In 2019 Gozo Minister Clint Camilleri inaugurated the Innovation Hub. Despite its €9 million price tag, the place where inspiration meets innovation, as he excitedly stated, remains unoccupied. The project received partial financing from EU funds. The Gozo Minister acknowledged on Xtra TVM that this project fell short of its potential after four years. Currently, only four companies use this place, taking up less than 10% of the office area.
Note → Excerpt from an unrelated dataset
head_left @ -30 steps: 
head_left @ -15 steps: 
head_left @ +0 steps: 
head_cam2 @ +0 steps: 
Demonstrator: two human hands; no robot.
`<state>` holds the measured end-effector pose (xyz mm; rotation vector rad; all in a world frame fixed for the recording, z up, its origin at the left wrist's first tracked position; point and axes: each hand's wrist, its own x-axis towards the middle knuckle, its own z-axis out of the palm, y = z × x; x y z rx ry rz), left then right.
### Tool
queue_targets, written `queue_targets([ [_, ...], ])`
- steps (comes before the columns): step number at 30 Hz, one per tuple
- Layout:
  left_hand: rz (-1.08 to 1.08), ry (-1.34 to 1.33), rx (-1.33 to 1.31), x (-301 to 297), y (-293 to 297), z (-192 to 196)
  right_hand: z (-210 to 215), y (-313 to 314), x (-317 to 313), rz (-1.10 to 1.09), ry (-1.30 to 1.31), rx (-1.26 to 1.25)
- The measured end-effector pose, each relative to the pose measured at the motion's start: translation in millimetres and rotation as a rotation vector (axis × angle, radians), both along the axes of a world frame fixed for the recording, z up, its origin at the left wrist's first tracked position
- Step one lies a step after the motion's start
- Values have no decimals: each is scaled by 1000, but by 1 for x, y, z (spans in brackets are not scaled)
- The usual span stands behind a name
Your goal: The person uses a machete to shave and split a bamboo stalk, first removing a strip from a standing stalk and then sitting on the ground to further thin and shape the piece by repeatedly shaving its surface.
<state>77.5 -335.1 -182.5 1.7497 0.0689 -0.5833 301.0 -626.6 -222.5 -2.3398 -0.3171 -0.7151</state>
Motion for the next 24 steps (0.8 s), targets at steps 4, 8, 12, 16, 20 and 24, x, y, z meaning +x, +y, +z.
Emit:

Surely there is ample space in this innovation hub for any of the 1,700 projects mentioned by the PM.

The issue of employment by private entities in Gozo demands serious consideration.

The most recent statistics reveal that the public sector employs approximately 35.5% of workers in Gozo directly, mainly by the Gozo Ministry and its satellite offices. Many private companies in Gozo have many contracts on their books, which are contingent upon government tenders and direct orders for Gozo ministry service provision.

Official data reveals a significant increase in the participation of non-Maltese individuals in Gozo’s labour market, rising from 1.6 per cent in 2015 to 20 per cent in 2020. Recent estimates show that the population of non-Maltese citizens in Gozo is now around 8,000.

Referring to ‘Hondoq Ir Rummien’, the PM stressed the importance of preserving Gozo’s unique qualities. Qala, home to Hondoq Ir-Rumien, is a stronghold of Gozo Minister Clint Camilleri. Marsalforn and Xlendi summer resorts were treated differently.

Salesian Fr Charles Cini wrote last May “The vote the Gozitans gave you dear Minister, is not a permission to destroy Gozo and eliminate its beauty and harmony. So please stop and reflect: what are we doing to Gozo did not even happen during WWII. We should not be blinded by the love for money. We must cease this horrible disaster”

As time passes, this destruction continues to escalate to irreversible levels. Gozitans hope that the Prime Minister and Minister for Gozo will fulfil their promises and preserve Gozo’s distinctiveness (or what is left), rather than destroying it.